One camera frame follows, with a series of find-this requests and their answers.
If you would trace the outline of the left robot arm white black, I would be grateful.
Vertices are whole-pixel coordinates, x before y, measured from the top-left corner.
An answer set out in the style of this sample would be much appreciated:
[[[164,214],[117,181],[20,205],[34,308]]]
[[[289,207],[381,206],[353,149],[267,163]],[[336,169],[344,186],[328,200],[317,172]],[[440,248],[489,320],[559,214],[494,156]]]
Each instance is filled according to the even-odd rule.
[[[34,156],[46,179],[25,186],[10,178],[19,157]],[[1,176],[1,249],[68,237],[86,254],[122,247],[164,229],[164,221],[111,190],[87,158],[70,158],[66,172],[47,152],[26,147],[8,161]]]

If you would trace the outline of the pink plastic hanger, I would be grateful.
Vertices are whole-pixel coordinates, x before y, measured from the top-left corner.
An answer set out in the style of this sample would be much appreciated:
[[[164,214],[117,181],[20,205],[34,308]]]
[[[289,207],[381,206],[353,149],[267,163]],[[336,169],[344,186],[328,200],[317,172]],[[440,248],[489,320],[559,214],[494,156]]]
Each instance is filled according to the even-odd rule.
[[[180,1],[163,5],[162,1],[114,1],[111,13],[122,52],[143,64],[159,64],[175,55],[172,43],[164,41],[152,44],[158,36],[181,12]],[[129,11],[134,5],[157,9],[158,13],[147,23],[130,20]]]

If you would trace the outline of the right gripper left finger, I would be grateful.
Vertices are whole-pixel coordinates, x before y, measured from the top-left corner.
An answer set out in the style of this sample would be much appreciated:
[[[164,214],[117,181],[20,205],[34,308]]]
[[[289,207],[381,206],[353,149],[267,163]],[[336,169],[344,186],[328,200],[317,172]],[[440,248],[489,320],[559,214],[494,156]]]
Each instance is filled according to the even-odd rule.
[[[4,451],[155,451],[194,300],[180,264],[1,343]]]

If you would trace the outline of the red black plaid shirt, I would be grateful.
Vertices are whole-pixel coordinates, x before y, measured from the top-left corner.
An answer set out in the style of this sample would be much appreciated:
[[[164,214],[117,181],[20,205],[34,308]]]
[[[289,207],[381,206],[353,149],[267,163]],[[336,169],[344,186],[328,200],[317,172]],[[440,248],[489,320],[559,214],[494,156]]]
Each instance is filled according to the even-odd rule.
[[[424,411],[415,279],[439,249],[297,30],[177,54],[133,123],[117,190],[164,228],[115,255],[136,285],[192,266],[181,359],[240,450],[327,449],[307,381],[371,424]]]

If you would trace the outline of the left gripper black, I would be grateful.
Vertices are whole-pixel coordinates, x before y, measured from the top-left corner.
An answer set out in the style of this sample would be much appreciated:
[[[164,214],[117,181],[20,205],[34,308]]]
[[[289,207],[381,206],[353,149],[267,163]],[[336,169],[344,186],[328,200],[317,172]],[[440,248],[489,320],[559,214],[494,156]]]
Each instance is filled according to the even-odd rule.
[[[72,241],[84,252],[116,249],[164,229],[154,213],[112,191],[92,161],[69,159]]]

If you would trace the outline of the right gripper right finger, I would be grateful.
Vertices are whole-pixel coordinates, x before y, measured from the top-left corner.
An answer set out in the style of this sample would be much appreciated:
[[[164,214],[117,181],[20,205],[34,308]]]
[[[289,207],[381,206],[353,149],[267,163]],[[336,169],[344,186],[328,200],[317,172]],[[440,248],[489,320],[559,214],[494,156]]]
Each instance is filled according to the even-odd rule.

■ Task goal:
Please go line by line through the records above, copying each one that holds the string "grateful".

■ Solution to this task:
If you would trace the outline of the left robot arm white black, I would be grateful.
If you would trace the outline of the pink plastic hanger, I would be grateful.
If you would trace the outline of the right gripper left finger, I would be grateful.
If you would trace the outline of the red black plaid shirt, I would be grateful.
If you would trace the outline of the left gripper black, I would be grateful.
If you would trace the outline of the right gripper right finger, I would be grateful.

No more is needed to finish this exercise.